# Task details
Find the lines below holding the word "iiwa" and copy each of them.

# The data
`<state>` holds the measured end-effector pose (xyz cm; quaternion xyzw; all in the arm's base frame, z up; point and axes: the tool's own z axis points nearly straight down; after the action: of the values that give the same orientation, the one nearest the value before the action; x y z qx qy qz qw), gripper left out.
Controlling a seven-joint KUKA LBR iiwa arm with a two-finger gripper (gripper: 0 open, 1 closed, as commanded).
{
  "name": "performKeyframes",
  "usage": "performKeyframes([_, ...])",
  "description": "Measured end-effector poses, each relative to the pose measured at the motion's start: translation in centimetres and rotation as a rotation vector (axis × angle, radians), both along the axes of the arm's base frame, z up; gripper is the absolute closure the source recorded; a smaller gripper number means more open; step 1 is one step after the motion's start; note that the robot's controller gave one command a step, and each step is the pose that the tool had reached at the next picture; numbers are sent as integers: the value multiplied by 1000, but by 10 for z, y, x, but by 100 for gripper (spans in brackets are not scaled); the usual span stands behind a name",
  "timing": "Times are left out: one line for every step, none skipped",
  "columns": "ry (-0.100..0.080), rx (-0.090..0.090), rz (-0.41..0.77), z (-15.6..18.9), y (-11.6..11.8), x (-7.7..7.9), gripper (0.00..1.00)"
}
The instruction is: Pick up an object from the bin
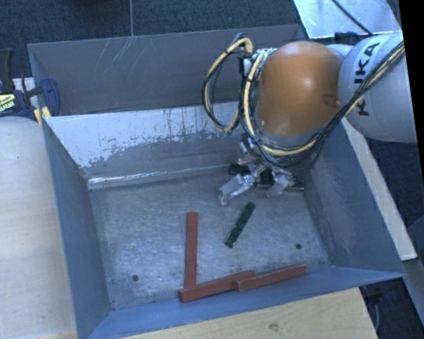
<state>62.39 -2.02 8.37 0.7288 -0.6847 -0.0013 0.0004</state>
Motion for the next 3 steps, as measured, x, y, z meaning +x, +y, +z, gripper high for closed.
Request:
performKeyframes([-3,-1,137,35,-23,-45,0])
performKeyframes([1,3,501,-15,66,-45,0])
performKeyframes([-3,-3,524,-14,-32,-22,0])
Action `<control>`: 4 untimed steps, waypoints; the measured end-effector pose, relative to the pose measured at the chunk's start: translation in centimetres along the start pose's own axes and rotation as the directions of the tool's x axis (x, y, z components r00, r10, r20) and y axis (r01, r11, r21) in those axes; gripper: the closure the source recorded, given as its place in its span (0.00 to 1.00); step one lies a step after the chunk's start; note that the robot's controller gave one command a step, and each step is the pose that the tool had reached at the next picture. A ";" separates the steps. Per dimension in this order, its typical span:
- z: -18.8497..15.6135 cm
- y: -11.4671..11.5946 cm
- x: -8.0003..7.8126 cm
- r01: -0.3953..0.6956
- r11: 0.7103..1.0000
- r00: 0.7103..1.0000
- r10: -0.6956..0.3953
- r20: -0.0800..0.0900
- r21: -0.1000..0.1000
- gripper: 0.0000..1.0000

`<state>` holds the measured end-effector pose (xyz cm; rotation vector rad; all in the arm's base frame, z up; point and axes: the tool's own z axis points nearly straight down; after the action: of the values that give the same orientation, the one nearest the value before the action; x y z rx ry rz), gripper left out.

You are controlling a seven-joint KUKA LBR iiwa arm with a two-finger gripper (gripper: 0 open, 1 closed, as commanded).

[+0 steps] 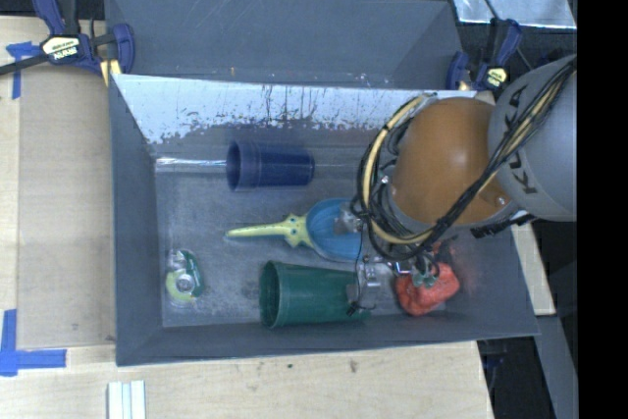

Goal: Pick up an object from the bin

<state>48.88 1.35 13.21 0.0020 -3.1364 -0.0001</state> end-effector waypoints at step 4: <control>3.5 1.3 0.3 -0.065 0.998 0.998 0.065 0.002 0.001 0.00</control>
Offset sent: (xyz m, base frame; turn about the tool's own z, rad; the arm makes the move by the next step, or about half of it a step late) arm -0.0051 0.0159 -0.0621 0.0338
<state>48.59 2.68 9.70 -0.1004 -3.1370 0.0018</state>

# The answer
Controlling a seven-joint KUKA LBR iiwa arm with a two-finger gripper (gripper: 0 open, 1 closed, as commanded).
You are controlling a seven-joint KUKA LBR iiwa arm with a two-finger gripper (gripper: 0 open, 1 closed, as commanded).

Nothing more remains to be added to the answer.